■ RECORD EXCERPTS:
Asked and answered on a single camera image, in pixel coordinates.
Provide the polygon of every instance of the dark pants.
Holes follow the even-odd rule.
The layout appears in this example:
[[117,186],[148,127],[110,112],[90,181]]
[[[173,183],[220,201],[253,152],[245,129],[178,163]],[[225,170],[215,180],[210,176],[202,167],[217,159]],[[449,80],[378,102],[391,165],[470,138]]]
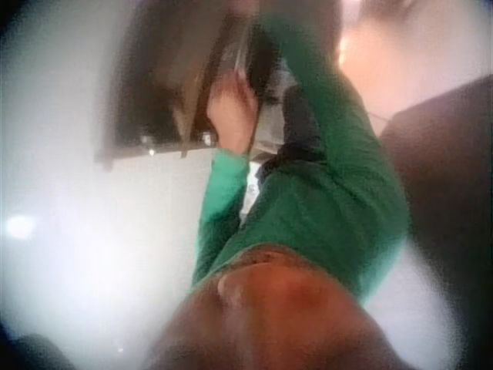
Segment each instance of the dark pants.
[[320,131],[299,86],[284,93],[284,145],[277,155],[265,162],[257,172],[259,185],[283,164],[295,160],[313,162],[322,160]]

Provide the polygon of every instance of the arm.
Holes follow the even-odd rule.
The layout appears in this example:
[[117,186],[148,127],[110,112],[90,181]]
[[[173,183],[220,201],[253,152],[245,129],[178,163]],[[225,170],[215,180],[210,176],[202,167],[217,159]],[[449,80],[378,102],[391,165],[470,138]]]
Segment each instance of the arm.
[[199,220],[193,284],[204,278],[224,244],[240,225],[249,162],[228,150],[214,156]]
[[347,223],[338,237],[357,247],[353,253],[342,253],[339,264],[357,274],[351,279],[364,299],[387,273],[406,236],[404,190],[359,96],[327,65],[312,39],[272,15],[261,15],[260,27],[279,46],[320,127],[327,171],[337,185],[331,196]]
[[209,273],[240,225],[249,171],[247,154],[257,123],[257,101],[245,78],[230,73],[214,84],[207,115],[219,135],[219,149],[202,204],[193,285]]

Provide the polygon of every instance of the bright light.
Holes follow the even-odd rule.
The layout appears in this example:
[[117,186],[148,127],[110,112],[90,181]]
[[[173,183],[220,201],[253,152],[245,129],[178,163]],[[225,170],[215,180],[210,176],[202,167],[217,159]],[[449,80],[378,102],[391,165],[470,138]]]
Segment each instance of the bright light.
[[342,66],[345,61],[346,61],[346,54],[341,53],[339,55],[339,66]]
[[339,44],[340,52],[345,52],[347,50],[347,44],[348,44],[347,38],[343,37]]
[[7,220],[5,231],[14,239],[29,239],[36,227],[36,221],[29,216],[14,216]]

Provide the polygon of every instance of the hand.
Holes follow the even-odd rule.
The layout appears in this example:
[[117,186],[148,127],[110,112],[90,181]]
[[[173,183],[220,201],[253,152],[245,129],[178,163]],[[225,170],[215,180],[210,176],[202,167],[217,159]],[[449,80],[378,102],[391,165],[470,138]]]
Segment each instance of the hand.
[[258,102],[245,76],[229,72],[214,83],[207,116],[219,135],[219,147],[235,154],[250,151]]

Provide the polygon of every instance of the green sleeve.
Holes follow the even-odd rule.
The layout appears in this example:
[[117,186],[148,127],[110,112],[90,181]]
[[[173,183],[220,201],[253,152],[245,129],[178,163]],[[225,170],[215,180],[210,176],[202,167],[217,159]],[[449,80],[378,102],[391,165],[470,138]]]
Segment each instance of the green sleeve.
[[207,275],[216,256],[240,225],[248,171],[246,157],[217,150],[200,214],[193,285]]
[[320,126],[327,165],[334,175],[387,166],[367,114],[350,83],[329,66],[314,38],[275,15],[260,27],[280,49]]
[[262,15],[260,27],[279,47],[320,127],[327,171],[337,186],[331,196],[348,225],[339,241],[355,240],[357,246],[346,250],[340,262],[351,267],[347,280],[357,281],[355,286],[377,286],[407,235],[404,189],[374,135],[361,98],[314,40],[275,15]]

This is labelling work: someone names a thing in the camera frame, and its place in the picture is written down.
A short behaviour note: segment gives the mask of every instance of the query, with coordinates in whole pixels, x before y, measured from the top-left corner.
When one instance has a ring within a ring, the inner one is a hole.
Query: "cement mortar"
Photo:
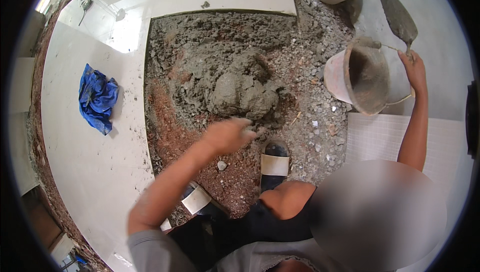
[[[295,24],[295,17],[231,12],[153,19],[151,63],[178,121],[191,128],[191,117],[205,111],[252,120],[273,112],[284,86],[269,79],[265,55],[290,44]]]

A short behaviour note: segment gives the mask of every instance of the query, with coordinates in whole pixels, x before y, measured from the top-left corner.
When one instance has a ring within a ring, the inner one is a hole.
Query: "sleeve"
[[[137,272],[197,272],[180,247],[161,230],[143,230],[128,238]]]

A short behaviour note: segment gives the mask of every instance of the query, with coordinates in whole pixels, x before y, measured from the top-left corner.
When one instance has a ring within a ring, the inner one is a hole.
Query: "slide sandal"
[[[282,140],[268,140],[261,154],[260,188],[264,192],[273,190],[289,174],[289,149]]]
[[[229,212],[195,181],[190,181],[182,195],[181,203],[192,215],[210,215],[213,220],[228,219]]]

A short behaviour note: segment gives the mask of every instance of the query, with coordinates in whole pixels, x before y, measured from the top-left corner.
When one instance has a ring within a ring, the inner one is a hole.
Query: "bucket handle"
[[[396,50],[396,51],[401,51],[400,49],[397,49],[397,48],[392,47],[392,46],[385,45],[385,44],[383,44],[383,43],[381,43],[381,45],[382,45],[382,46],[385,46],[385,47],[388,47],[388,48],[390,48],[390,49]],[[411,96],[412,96],[412,93],[406,95],[405,97],[403,97],[403,98],[400,99],[400,100],[397,100],[397,101],[394,101],[394,102],[390,102],[390,103],[387,103],[387,104],[385,104],[385,105],[386,105],[386,106],[393,106],[393,105],[399,104],[400,102],[403,102],[403,101],[407,100],[407,99],[408,99],[409,97],[411,97]]]

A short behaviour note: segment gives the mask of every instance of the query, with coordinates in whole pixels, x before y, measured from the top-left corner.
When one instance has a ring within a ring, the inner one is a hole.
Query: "blue rag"
[[[90,126],[106,136],[112,130],[109,118],[119,95],[117,82],[114,78],[107,81],[105,75],[87,64],[81,76],[78,94],[81,115]]]

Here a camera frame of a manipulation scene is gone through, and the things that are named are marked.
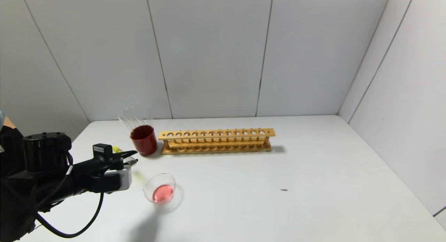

■ WHAT THE EXERCISE ASKS: Above are the records; return them exactly, minus the pictures.

■ ANSWER SPACE:
Asked and answered on a single camera image, in pixel coordinates.
Provide the polygon of every instance of the dark pants.
Holes follow the even-odd rule.
The layout appears in this example:
[[117,186],[148,127],[110,112],[90,181]]
[[[173,183],[220,201],[253,152],[245,129],[178,163]],[[225,170],[215,180],[210,176],[202,167],[217,159]],[[449,80],[378,102],[391,165],[470,138]]]
Segment each instance of the dark pants.
[[320,131],[299,86],[284,93],[284,145],[277,155],[265,162],[257,172],[259,185],[283,164],[295,160],[313,162],[322,160]]

Provide the polygon of every instance of the arm.
Holes follow the even-odd rule.
The layout appears in this example:
[[117,186],[148,127],[110,112],[90,181]]
[[[173,183],[220,201],[253,152],[245,129],[178,163]],[[225,170],[215,180],[210,176],[202,167],[217,159]],[[449,80],[378,102],[391,165],[470,138]]]
Segment each instance of the arm.
[[199,220],[193,284],[204,278],[224,244],[240,225],[249,162],[228,150],[214,156]]
[[347,223],[338,237],[357,247],[353,253],[342,253],[339,264],[357,274],[351,279],[364,299],[387,273],[406,236],[404,190],[359,96],[327,65],[312,39],[272,15],[261,15],[260,27],[279,46],[320,127],[327,171],[337,185],[331,196]]
[[209,273],[240,225],[249,171],[247,154],[257,123],[257,101],[245,78],[230,73],[214,84],[207,115],[219,135],[219,149],[202,204],[193,285]]

Provide the polygon of every instance of the bright light.
Holes follow the even-odd rule.
The layout appears in this example:
[[117,186],[148,127],[110,112],[90,181]]
[[[173,183],[220,201],[253,152],[245,129],[178,163]],[[225,170],[215,180],[210,176],[202,167],[217,159]],[[449,80],[378,102],[391,165],[470,138]]]
Segment each instance of the bright light.
[[342,66],[345,61],[346,61],[346,54],[341,53],[339,55],[339,66]]
[[339,44],[340,52],[345,52],[347,50],[347,44],[348,44],[347,38],[343,37]]
[[7,220],[5,231],[14,239],[29,239],[36,227],[36,221],[29,216],[14,216]]

Provide the polygon of every instance of the hand.
Holes follow the even-odd rule.
The layout appears in this example:
[[117,186],[148,127],[110,112],[90,181]]
[[[173,183],[220,201],[253,152],[245,129],[178,163]],[[225,170],[215,180],[210,176],[202,167],[217,159]],[[449,80],[378,102],[391,165],[470,138]]]
Segment each instance of the hand.
[[258,102],[245,76],[229,72],[214,83],[207,116],[219,135],[219,147],[235,154],[250,151]]

Provide the polygon of every instance of the green sleeve.
Holes follow the even-odd rule.
The layout appears in this example:
[[117,186],[148,127],[110,112],[90,181]]
[[[173,183],[220,201],[253,152],[245,129],[178,163]],[[225,170],[215,180],[210,176],[202,167],[217,159]],[[449,80],[378,102],[391,165],[470,138]]]
Segment each instance of the green sleeve.
[[207,275],[216,256],[240,225],[248,171],[246,157],[217,150],[200,214],[193,285]]
[[320,126],[327,165],[334,175],[387,166],[367,114],[350,83],[329,66],[314,38],[275,15],[260,27],[280,49]]
[[262,15],[260,27],[279,47],[320,127],[327,171],[337,186],[331,196],[348,225],[339,241],[355,240],[357,246],[346,250],[340,262],[351,267],[347,280],[357,281],[355,286],[377,286],[407,235],[404,189],[374,135],[361,98],[314,40],[275,15]]

This is labelling work: someone names a thing in the camera frame, and its place in the picture is written down.
A short behaviour note: segment gives the mask of every instance of the query, with coordinates in whole pixels, x before y, measured from the top-left corner.
When one instance has a ring within a ring, the inner one is a hole.
Query: "cement mortar"
Photo:
[[[295,24],[295,17],[231,12],[153,19],[151,63],[178,121],[191,128],[191,117],[205,111],[252,120],[273,112],[284,86],[269,79],[265,55],[290,44]]]

A short behaviour note: segment gives the mask of every instance of the query, with coordinates in whole pixels, x before y, measured from the top-left corner.
When one instance has a ring within a ring, the inner one is a hole.
Query: "sleeve"
[[[137,272],[197,272],[180,247],[161,230],[143,230],[128,238]]]

A short behaviour note: segment gives the mask of every instance of the query, with coordinates in whole pixels, x before y, measured from the top-left corner.
When one instance has a ring within a ring, the inner one is a hole.
Query: "slide sandal"
[[[282,140],[268,140],[261,154],[260,188],[264,192],[273,190],[289,174],[289,149]]]
[[[229,212],[195,181],[190,181],[182,195],[181,203],[192,215],[210,215],[213,220],[228,219]]]

A short behaviour note: segment gives the mask of every instance of the query, with coordinates in whole pixels, x before y, measured from the top-left corner.
When one instance has a ring within a ring, the inner one is a hole.
Query: "bucket handle"
[[[396,50],[396,51],[401,51],[400,49],[397,49],[397,48],[392,47],[392,46],[385,45],[385,44],[383,44],[383,43],[381,43],[381,45],[382,45],[382,46],[385,46],[385,47],[388,47],[388,48],[390,48],[390,49]],[[411,96],[412,96],[412,93],[406,95],[405,97],[403,97],[403,98],[400,99],[400,100],[397,100],[397,101],[394,101],[394,102],[390,102],[390,103],[387,103],[387,104],[385,104],[385,105],[386,105],[386,106],[393,106],[393,105],[399,104],[400,102],[403,102],[403,101],[407,100],[407,99],[408,99],[409,97],[411,97]]]

A short behaviour note: segment gives the mask of every instance of the query, with coordinates in whole pixels, x before y, measured from the top-left corner.
When one instance has a ring within a ring, the inner one is a hole.
Query: "blue rag"
[[[90,126],[106,136],[112,130],[109,118],[119,95],[117,82],[114,78],[107,81],[105,75],[87,64],[81,76],[78,94],[81,115]]]

Here a camera frame of a manipulation scene is gone through, and the things that are named are marked.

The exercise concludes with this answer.